I have a Triton T90XR Electric shower
Over the last few weeks (since before the cold snap hit), we've noticed that we're having to turn the dial up to about level 7 to get the water to be hot.  At level 6 the water is soft/lukewarm.  This usent to be the case until recently as at level 6 and even leve 5 the water was quite warm.  The heat setting dial is on the highest setting

I dont think the shower head is corroded.  Its only a few months since i left it soaking overnight in vinegar

Is something going/wearing on the shower that would need to be fixed/replaced

What do others think?
Thanks


----------



## wednesday (20 Jan 2013)

the shower works by heating up the cold water in your tank and sending it through...recently as the weather has been colder, so the temp of the water in the tank has been colder. Your shower is having to work harder to get the temperature up.
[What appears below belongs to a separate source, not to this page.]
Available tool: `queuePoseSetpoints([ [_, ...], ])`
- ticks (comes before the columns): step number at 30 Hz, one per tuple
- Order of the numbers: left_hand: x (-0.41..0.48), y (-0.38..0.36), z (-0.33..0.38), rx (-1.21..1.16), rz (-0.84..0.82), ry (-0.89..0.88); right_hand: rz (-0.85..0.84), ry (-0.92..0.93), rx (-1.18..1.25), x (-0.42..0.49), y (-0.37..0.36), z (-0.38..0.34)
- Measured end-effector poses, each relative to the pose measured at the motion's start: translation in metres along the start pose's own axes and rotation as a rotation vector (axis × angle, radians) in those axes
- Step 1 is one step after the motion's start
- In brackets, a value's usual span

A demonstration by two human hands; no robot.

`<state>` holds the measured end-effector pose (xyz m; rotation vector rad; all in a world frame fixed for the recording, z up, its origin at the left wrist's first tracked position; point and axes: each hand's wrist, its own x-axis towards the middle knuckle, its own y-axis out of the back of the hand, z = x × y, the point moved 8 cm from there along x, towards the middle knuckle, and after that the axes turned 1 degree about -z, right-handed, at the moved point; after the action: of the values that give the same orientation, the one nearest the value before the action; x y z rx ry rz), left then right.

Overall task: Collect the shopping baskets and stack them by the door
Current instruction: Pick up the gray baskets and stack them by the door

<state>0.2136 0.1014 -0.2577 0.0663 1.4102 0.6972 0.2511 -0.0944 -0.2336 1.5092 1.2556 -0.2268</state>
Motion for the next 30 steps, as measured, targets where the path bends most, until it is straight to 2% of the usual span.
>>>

During the summer my triton can sometimes be too warm on number 2. Not a lot you can do.


----------



## Sue Ellen (20 Jan 2013)

Ours was set on 8 to-day.


----------



## Leo (21 Jan 2013)

wednesday said:


> Not a lot you can do.


 
Only thing you can do is better insulate the water tank in the attic, remembering to leave a gap in the insulation directly underneath the tank.


----------



## mark1 (21 Jan 2013)

You could also flush out the shower,turn both dials to the coldest setting, take off the shower head and let the hose hang down. Press the power button and let it run for a few mins and any scale or impurities will be flushed out, was having the same trouble and this solved it immediately.


----------